4 - BILLETE DE CINCO EUROS

No estimes el dinero ni en más ni el menos de lo que vale;

Porque es un buen siervo y un mal amo.

(Alejandro Dumas, hijo).

Sabedor de que no había ningún Dios que desde arriba lo mirase cometer su vil latrocinio, y enterado de que don Immanuel Kant se equivocó de lleno, y con un gesto de animal primitivo que se mueve -y muerde- antes de pensar, el joven camarero cogió el billete y se lo metió en el bolsillo. Cuando el guiri volvió pasados unos minutos, pocos pero más que suficientes, el camarero hizo como que alguna otra mesa lo reclamaba desde el extremo opuesto del restaurante y se quitó profesionalmente de en medio con glaucos ojos de rapaz, con esa capacidad que comparte el gremio de hostelería con los funcionarios larrianos, con los trileros y con los chivatos de la policía; con ese movimiento de escurridiza sierpe, o anguila, que cualquier camarero más o menos digno aprenderá en sus primeros días, horas, en el gremio. El bolsillo se le regodeaba feliz, como recién almorzado, y era ahora su cómplice y ya no solo el enemigo que tantas veces había sido, un detalle para adornar el pantalón, el niño tonto que todos los días le pedía, silente, su ración de sistema. El muchacho no había leído el Diario del ladrón de Genet, no sabía lo que significaba la palabra lumpen y hubiera negado -ésta vez sincero- que aquello fuese una cuestión ideológica, de clase, que él mismo fuese para sí un Robín Hood sin casta oculta, un Espartaco en los tiempos posteriores a la Caída, el broncíneo caudillo de un ejército fantasma erigido con un único hombre. Todo era más prosaico, menos bello, nada romántico. Aquel pedazo de papel -por obra y gracia y mandato de un ellos exógeno y mayestático- eran cinco euros, pan para cinco días, algo más de medio bonobús, su mensualidad correspondiente al internet del piso que compartía con otros camareros tan rápidos como él.

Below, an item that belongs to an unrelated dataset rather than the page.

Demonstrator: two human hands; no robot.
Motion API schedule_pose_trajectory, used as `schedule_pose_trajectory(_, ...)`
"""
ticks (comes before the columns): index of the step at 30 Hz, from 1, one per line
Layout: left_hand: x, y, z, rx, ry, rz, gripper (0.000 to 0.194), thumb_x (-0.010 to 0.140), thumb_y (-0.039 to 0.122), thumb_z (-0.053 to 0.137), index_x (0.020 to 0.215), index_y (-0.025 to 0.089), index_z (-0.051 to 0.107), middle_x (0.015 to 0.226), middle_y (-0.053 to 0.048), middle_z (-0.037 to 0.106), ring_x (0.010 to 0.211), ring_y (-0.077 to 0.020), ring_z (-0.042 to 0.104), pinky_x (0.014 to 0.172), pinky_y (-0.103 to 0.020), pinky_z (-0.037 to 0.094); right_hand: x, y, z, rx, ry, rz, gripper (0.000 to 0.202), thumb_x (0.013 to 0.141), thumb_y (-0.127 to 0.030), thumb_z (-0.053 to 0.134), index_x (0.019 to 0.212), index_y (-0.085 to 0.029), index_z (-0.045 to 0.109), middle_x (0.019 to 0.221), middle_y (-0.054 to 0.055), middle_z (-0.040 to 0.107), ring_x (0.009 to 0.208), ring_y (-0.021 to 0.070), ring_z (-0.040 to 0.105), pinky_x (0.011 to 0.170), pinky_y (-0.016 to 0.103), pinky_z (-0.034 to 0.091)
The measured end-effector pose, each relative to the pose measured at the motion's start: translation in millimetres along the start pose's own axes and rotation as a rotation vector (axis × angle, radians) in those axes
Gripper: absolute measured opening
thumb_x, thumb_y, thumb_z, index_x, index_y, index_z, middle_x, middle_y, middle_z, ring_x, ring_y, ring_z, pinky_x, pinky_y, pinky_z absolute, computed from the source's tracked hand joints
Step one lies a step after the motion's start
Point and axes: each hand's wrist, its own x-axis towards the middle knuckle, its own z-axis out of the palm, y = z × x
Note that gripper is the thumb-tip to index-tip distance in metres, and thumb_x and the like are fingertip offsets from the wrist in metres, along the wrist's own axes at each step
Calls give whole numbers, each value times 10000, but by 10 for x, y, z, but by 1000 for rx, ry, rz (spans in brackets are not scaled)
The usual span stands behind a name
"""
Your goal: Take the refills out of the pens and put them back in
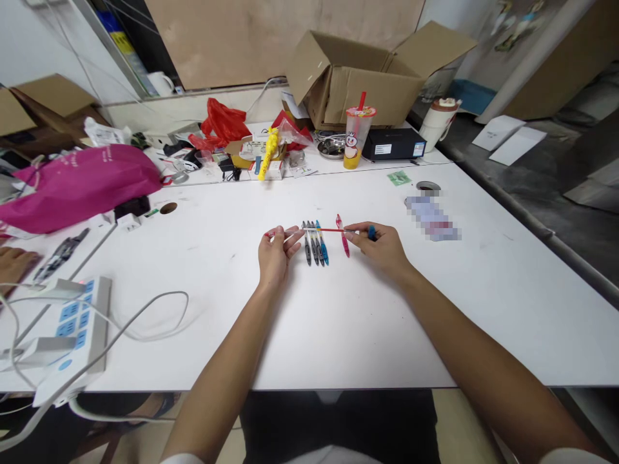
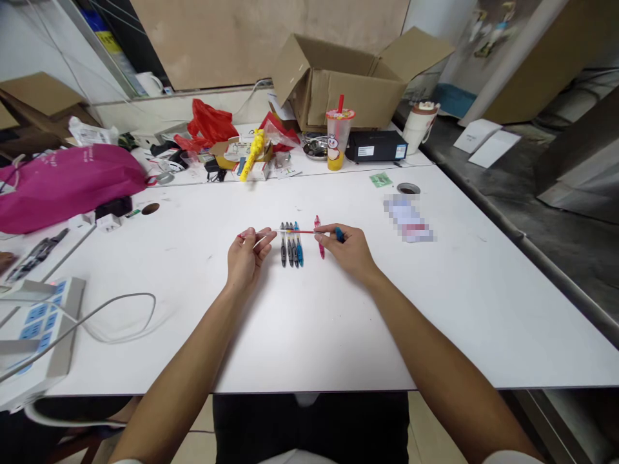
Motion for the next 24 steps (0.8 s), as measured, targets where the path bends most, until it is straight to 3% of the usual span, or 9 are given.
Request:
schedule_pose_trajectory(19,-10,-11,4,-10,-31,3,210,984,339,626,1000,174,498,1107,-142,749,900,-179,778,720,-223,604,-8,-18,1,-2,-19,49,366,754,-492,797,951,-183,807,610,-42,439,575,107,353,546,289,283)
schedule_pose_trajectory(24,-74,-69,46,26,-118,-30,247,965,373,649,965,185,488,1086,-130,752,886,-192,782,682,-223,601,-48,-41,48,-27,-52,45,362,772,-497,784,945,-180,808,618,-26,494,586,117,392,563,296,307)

Al salir del trabajo, con el bolsillo quemando, fue al mercadona e hizo una no muy holgada pero digna compra: pasta, leche, algo de carne. Devolvió así el billete a la legalidad, pero antes de entregárselo a la cajera, mientras sus uñas sucias de camarero lo desenvolvían para entregarlo con cierto decoro, dedicó a su enemigo una última mirada de rencor y desprecio. Buscando cómo hacer un daño mayor, todavía se las apañó para enajenar un fino paquete de chicles, que fue a parar a su entrepierna con la celeridad que imponían las circunstancias. Las calles, ya no celadas, se le deshacían y se le hacían paseo, turismo casi. Aquella noche, como los jueces y los asesinos de carnet, como los zafios idólatras y los finos especuladores, durmió a gusto consigo mismo, en irrompible equilibrio dentro de sí. Durmió impune e impune despertó. Nada, absolutamente, se regalaba al sur de Despeñaperros.